The detective work therefore continues: The Bedretto team is installing additional seismic stations, gathering fluid samples and is re-analysing data, and they are considering hydro-mechanic models to build plausible models for the micro-earthquakes. At the same time, activities in the tunnel continue with microdrilling, notching and stress measurements in one of the long boreholes; activities that do not result in any micro-seismicity. Injections are not planned for the next days. 

Update 27 May 2021: Clues found, investigations continue

The detective work on the cause of the observed micro-earthquakes has produced some clues, but further analysis is necessary to better understand the seismicity around the BedrettoLab.

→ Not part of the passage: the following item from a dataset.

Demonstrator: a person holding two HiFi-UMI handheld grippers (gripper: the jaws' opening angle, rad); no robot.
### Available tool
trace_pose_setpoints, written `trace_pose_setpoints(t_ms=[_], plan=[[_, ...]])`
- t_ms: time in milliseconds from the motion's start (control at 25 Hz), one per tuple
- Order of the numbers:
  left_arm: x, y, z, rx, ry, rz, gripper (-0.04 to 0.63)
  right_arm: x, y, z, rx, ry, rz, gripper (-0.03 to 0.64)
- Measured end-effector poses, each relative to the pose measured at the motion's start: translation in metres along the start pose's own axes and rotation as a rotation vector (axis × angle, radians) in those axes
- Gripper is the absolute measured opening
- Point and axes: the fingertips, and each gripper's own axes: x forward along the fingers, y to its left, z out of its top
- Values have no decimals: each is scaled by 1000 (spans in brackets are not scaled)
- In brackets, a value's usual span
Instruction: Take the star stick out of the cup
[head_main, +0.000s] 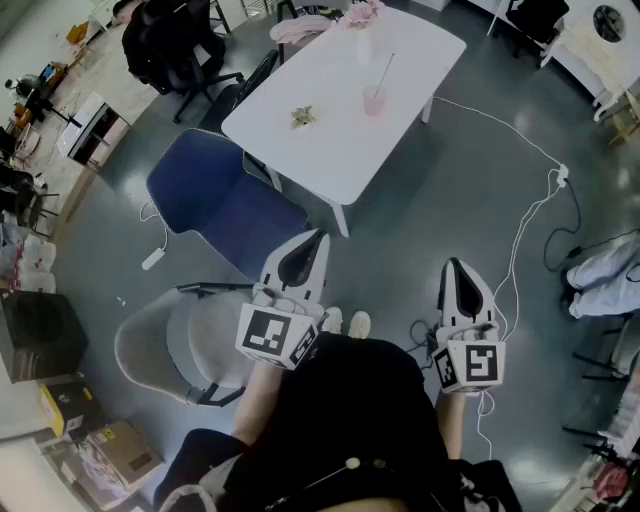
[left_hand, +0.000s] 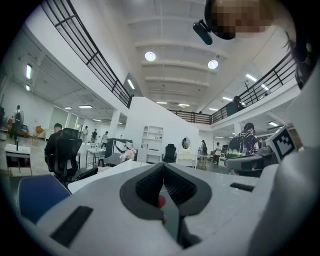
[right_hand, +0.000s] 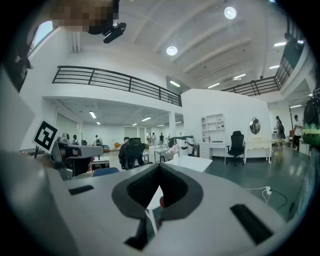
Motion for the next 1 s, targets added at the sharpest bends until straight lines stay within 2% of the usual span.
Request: trace_pose_setpoints(t_ms=[400, 720, 1000], plan=[[-2, -10, -3, 1, 7, 18, 6, -7, -11, -6, 6, 16, 5, 2], [5, -19, -10, -12, 21, 47, 6, -8, -23, -11, 95, -1, 55, 3], [18, -25, -16, -20, -32, 52, 6, -8, -49, -33, 133, 17, 70, 3]])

One of the clues is that much of the observed seismicity occurred during a period of heavy rainfalls in the Bedretto region. Rainfall-driven microearthquake triggering is a plausible but somewhat debated scientific hypothesis, and our observations form an interesting test case for the theory. We are currently collecting regional precipitation and meltwater data, to do an in-depth study, with recently developed microearthquake detection algorithms.

Another clue is that microearthquake sequences are not at all uncommon in underground operations such as the ones performed in the BedrettoLab. Activities like drilling and tunnelling can change crustal stresses and pore pressures in the host rock, even at some distance from the tunnel itself. Such perturbations are also likely candidates to drive the observed microquake activity.

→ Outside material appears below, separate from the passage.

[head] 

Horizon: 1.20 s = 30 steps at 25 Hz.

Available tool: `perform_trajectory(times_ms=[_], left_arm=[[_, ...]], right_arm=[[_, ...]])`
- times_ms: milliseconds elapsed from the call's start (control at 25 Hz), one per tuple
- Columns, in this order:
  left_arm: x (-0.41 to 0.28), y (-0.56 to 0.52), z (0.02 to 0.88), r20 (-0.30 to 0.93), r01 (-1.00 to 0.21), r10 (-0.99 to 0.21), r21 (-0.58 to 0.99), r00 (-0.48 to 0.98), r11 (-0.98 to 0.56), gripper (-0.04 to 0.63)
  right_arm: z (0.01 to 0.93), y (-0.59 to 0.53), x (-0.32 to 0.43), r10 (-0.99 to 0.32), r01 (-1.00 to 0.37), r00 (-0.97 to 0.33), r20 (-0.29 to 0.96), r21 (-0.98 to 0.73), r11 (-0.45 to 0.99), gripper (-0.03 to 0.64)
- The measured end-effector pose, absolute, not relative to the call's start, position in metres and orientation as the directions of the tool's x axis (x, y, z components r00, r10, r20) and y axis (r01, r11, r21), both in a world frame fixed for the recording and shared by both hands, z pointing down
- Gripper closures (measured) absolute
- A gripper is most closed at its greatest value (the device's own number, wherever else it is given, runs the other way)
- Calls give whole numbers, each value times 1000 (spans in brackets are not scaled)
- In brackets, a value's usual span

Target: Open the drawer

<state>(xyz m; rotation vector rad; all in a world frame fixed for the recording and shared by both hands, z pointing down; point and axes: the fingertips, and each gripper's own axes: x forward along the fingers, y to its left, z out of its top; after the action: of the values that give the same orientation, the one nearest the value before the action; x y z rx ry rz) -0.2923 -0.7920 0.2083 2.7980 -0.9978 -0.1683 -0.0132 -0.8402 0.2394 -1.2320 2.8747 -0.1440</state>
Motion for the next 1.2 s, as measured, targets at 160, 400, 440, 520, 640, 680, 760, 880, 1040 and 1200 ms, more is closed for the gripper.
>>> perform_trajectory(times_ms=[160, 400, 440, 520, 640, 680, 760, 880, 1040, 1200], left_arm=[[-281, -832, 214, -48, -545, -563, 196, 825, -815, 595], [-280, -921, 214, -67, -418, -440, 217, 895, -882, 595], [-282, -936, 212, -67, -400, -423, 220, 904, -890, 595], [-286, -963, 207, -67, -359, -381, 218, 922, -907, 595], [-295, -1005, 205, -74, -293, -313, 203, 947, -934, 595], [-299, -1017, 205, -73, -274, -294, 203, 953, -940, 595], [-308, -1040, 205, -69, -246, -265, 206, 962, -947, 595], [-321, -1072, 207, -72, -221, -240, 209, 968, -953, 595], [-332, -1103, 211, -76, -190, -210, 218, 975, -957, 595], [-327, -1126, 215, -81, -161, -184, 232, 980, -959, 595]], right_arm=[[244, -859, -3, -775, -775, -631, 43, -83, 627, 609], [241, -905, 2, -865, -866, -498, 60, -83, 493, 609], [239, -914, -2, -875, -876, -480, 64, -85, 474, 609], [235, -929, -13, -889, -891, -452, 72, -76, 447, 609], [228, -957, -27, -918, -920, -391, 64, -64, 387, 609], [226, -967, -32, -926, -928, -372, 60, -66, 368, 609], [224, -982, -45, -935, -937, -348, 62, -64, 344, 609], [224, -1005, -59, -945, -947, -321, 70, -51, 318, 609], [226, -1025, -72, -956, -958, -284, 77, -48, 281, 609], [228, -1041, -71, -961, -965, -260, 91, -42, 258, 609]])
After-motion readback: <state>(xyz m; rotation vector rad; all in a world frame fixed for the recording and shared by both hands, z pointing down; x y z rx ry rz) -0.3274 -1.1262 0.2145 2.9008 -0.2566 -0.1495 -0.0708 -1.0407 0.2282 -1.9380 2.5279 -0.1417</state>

The Bedretto team is currently expanding the seismic monitoring network in order to be able to better characterize the microseismic events, not just in the immediate vicinity of the laboratory, but also across a larger region around it.

The reservoir stimulation activities are completed for the moment, which will allow the reservoir system to equilibrate. With the expanded monitoring network, we will be able to even better study the microseismic activity and hunt for further clues. With the additional knowledge about the background seismicity in Bedretto, the team is preparing next stimulations starting in autumn.